Büyük Atatürk’ün gerçekleştirdiği devrimlerle Ortadoğu ülkelerinden ayrılan, Anadolu’nun kendine has iklimine uygun bir yapıya bürünün Türkiye Cumhuriyeti’nin temel hedefiyle zaman içindeki yolculuğunda kimi zaman sapmalar olsa da…

Seçilme, seçme kavramının önemini kavramış insanlar, belli bir zaman içinde elde edilmiş kazanımların terk edilmesinin doğru olmayacağını bir şekilde görmeye başlıyor.

Harf devrimiyle eğitimi herkes için ulaşılabilir konuma getiren, kadın-erkek eşitliğini perçinleyen, kişileri değil, herkesi devleti yönetilme imkânıyla buluşturan Büyük Atatürk’ün öngörüleri zaman içinde ne kadar büyük bir vizyona sahip olduğunu ortaya koydu.

 “İstikbal göklerdedir” sözü gibi…

Dünya artık uzaydan şekilleniyor.

İnternetsiz bir dünya artık mümkün mü?

“Ben, manevî miras olarak hiçbir nass-ı katı(ayet), hiçbir dogma, hiçbir donmuş ve kalıplaşmış kural bırakmıyorum.

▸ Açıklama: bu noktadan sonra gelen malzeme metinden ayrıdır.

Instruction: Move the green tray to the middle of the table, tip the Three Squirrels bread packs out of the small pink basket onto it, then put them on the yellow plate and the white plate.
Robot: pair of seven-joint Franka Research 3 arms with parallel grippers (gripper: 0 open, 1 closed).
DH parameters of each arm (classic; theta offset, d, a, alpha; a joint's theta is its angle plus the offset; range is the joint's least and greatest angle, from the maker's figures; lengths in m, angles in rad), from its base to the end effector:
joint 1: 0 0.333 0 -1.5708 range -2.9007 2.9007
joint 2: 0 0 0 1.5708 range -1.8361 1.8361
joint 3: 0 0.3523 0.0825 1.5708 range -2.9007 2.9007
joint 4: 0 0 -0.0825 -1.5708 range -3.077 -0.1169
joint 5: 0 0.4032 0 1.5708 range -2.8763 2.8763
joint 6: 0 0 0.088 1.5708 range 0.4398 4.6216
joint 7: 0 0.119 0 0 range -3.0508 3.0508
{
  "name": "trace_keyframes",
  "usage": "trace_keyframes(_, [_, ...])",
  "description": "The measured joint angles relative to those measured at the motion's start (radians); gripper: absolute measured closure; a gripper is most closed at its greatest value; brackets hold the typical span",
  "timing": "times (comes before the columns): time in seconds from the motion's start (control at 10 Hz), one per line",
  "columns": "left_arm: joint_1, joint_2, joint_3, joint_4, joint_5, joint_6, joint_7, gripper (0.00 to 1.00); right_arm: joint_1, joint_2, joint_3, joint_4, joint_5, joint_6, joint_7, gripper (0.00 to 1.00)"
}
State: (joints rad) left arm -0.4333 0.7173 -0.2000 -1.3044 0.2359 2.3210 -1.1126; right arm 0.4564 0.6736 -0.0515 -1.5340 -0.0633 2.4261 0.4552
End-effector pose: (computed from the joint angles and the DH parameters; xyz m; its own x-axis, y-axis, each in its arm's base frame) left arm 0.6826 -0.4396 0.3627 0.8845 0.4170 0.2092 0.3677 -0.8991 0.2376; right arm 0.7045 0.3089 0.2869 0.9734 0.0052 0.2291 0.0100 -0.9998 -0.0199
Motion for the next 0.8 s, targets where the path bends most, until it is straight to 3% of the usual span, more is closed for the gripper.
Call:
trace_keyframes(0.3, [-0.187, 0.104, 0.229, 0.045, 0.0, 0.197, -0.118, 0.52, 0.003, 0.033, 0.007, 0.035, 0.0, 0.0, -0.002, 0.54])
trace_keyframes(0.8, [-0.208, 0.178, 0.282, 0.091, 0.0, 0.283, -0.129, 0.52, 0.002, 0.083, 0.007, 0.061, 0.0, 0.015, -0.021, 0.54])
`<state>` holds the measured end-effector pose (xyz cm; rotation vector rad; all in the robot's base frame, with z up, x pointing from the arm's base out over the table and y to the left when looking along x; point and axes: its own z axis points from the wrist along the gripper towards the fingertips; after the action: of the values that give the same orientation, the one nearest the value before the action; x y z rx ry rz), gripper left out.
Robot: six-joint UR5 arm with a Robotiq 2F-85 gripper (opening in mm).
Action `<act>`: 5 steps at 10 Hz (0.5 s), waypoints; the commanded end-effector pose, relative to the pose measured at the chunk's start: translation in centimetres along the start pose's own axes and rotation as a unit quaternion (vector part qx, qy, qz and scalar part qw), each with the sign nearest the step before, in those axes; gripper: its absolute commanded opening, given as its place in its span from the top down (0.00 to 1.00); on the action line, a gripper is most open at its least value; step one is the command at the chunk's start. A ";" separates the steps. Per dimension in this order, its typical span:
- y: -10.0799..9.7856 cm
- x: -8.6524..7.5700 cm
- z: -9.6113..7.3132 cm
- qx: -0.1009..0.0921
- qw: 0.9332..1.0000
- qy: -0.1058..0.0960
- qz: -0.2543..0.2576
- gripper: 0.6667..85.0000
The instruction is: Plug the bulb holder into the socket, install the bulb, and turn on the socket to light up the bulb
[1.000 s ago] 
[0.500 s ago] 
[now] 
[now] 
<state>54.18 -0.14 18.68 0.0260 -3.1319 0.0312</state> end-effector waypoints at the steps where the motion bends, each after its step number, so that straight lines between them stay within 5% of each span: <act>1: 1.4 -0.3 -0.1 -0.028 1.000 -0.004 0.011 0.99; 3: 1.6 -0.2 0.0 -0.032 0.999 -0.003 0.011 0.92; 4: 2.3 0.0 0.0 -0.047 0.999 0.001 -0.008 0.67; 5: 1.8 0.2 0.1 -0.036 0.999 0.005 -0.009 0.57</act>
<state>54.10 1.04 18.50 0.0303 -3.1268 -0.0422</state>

Benim manevî mirasım, bilim ve akıldır.

Benden sonrakiler, bizim aşmak zorunda olduğumuz çetin ve köklü güçlükler önünde, belki amaçlara tamamen eremediğimizi, fakat asla ödün vermediğimizi, akıl ve bilimi rehber edindiğimizi onaylayacaklardır.

Zaman hızla dönüyor, milletlerin, toplumların, bireylerin mutluluk ve mutsuzluk anlayışları bile değişiyor. Böyle bir dünyada, asla değişmeyecek hükümler getirdiğini iddia etmek, aklın ve bilimin gelişimini inkâr etmek olur.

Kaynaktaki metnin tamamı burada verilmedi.